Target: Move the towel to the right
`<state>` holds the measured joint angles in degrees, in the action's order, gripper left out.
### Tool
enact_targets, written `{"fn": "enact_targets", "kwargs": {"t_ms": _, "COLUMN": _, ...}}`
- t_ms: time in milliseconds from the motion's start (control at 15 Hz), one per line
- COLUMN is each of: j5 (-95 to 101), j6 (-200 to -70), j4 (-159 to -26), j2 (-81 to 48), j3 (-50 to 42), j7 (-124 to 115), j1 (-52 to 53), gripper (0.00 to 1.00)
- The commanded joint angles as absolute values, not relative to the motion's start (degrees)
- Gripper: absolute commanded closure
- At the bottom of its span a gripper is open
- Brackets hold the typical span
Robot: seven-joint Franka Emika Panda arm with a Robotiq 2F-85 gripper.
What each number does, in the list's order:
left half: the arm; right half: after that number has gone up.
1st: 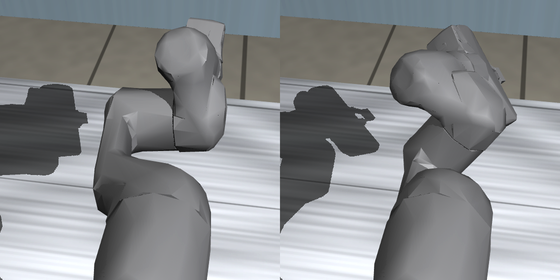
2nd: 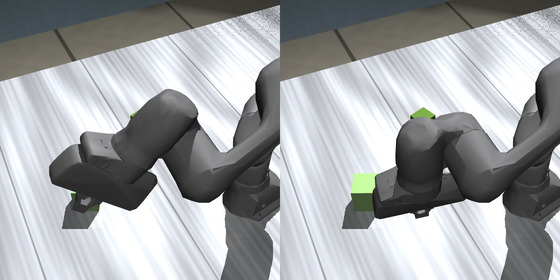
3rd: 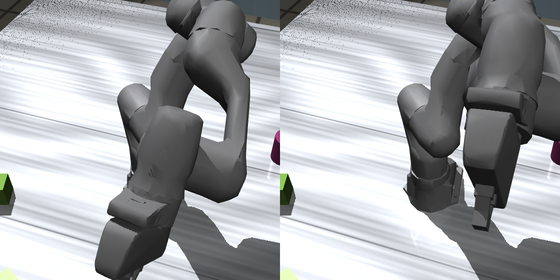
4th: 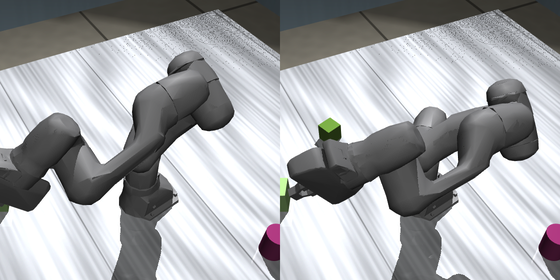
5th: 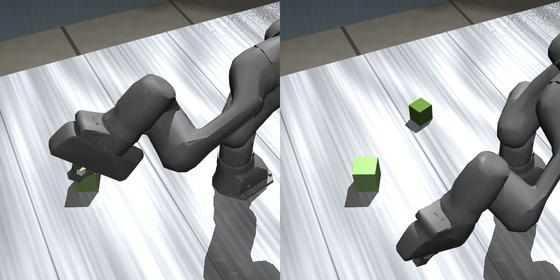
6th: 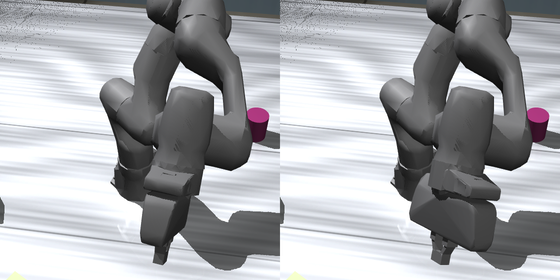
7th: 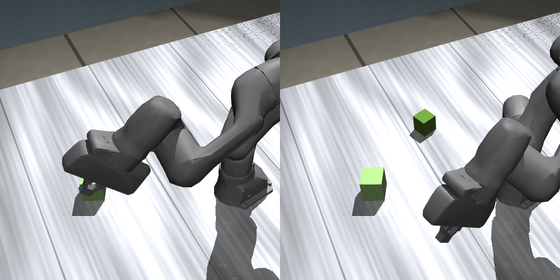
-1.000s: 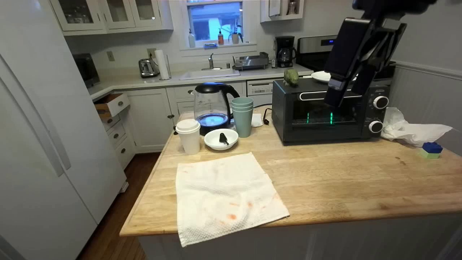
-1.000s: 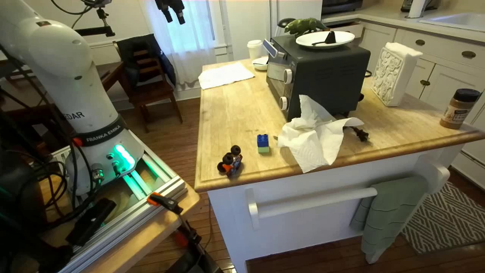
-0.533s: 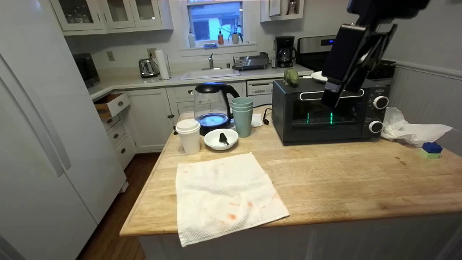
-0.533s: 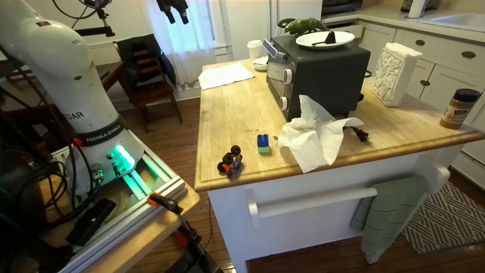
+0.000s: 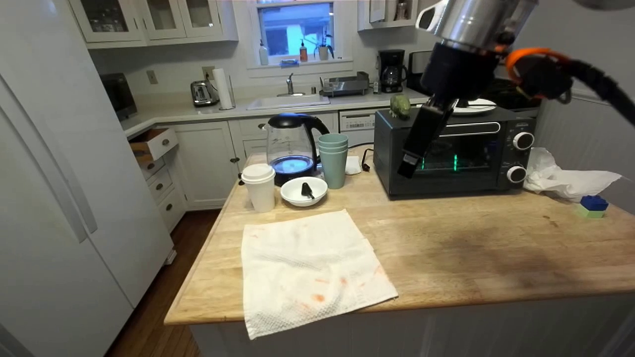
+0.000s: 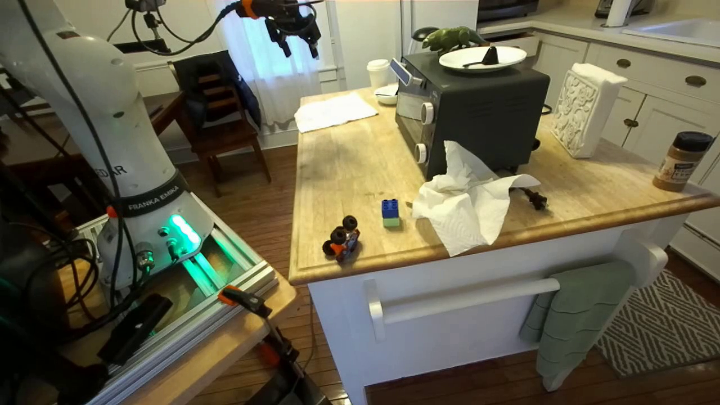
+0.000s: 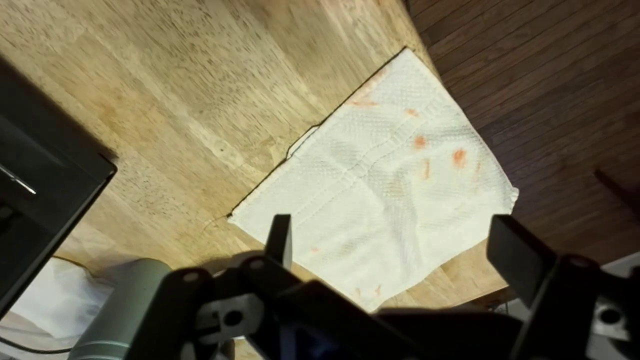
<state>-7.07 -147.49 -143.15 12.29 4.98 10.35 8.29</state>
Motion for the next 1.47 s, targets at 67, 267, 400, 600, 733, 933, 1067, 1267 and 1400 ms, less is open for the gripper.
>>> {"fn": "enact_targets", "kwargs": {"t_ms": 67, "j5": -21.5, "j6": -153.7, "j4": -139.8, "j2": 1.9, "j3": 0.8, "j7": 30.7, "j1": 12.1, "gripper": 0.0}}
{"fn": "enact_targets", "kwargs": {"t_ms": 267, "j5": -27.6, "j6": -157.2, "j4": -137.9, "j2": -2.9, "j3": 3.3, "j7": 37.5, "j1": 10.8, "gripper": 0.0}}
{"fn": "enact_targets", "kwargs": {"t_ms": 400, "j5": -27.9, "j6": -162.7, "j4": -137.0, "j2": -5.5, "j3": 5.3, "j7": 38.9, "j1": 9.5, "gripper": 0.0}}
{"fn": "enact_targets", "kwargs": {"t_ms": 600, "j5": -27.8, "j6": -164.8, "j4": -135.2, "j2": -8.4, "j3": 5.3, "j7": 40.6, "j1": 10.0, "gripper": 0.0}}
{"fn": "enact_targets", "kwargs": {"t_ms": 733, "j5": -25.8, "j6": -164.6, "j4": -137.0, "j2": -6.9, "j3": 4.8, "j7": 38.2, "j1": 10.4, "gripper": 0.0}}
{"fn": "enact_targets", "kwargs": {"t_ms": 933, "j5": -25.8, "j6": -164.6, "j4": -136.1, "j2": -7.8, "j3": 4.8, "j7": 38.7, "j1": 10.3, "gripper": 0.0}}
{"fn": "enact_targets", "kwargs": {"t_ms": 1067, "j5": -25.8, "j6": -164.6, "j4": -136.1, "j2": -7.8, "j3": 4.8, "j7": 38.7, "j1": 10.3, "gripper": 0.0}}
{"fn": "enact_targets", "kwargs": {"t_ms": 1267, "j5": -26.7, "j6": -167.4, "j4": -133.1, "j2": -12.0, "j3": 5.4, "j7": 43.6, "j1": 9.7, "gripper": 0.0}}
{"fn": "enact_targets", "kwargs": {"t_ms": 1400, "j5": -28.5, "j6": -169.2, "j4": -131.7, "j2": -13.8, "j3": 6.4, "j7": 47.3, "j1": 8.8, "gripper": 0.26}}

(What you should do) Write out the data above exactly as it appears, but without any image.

(Your response)
Target: Move the towel to the right
`<state>` holds the measured joint angles in degrees, in the action's order, gripper left out.
### Tool
enact_targets, written `{"fn": "enact_targets", "kwargs": {"t_ms": _, "COLUMN": _, ...}}`
- t_ms: time in milliseconds from the motion's start (control at 15 Hz), one per line
- COLUMN is each of: j5 (-95 to 101), j6 (-200 to -70), j4 (-159 to -26), j2 (-81 to 48), j3 (-50 to 42), j7 (-124 to 115), j1 (-52 to 53), gripper (0.00 to 1.00)
- The commanded joint angles as absolute values, not relative to the motion's start (degrees)
- Gripper: absolute commanded closure
- At the bottom of its span a gripper is open
- Brackets hold the typical span
Robot: seven-joint Franka Emika Panda arm with a Robotiq 2F-85 gripper.
What each number does, in the list's order:
left half: the arm; right half: after that number has gone up.
1st: 
2nd: 
3rd: 
4th: 
5th: 
6th: 
7th: 
-1.000s: 
-1.000s: 
-0.533s: 
-0.533s: 
+0.000s: 
+0.000s: 
+0.000s: 
<state>-7.07 -147.49 -143.15 12.29 4.98 10.35 8.29</state>
Motion for the next 1.47 s, targets at 67, 267, 400, 600, 733, 933, 1067, 1267 and 1400 ms, less is open for the gripper.
>>> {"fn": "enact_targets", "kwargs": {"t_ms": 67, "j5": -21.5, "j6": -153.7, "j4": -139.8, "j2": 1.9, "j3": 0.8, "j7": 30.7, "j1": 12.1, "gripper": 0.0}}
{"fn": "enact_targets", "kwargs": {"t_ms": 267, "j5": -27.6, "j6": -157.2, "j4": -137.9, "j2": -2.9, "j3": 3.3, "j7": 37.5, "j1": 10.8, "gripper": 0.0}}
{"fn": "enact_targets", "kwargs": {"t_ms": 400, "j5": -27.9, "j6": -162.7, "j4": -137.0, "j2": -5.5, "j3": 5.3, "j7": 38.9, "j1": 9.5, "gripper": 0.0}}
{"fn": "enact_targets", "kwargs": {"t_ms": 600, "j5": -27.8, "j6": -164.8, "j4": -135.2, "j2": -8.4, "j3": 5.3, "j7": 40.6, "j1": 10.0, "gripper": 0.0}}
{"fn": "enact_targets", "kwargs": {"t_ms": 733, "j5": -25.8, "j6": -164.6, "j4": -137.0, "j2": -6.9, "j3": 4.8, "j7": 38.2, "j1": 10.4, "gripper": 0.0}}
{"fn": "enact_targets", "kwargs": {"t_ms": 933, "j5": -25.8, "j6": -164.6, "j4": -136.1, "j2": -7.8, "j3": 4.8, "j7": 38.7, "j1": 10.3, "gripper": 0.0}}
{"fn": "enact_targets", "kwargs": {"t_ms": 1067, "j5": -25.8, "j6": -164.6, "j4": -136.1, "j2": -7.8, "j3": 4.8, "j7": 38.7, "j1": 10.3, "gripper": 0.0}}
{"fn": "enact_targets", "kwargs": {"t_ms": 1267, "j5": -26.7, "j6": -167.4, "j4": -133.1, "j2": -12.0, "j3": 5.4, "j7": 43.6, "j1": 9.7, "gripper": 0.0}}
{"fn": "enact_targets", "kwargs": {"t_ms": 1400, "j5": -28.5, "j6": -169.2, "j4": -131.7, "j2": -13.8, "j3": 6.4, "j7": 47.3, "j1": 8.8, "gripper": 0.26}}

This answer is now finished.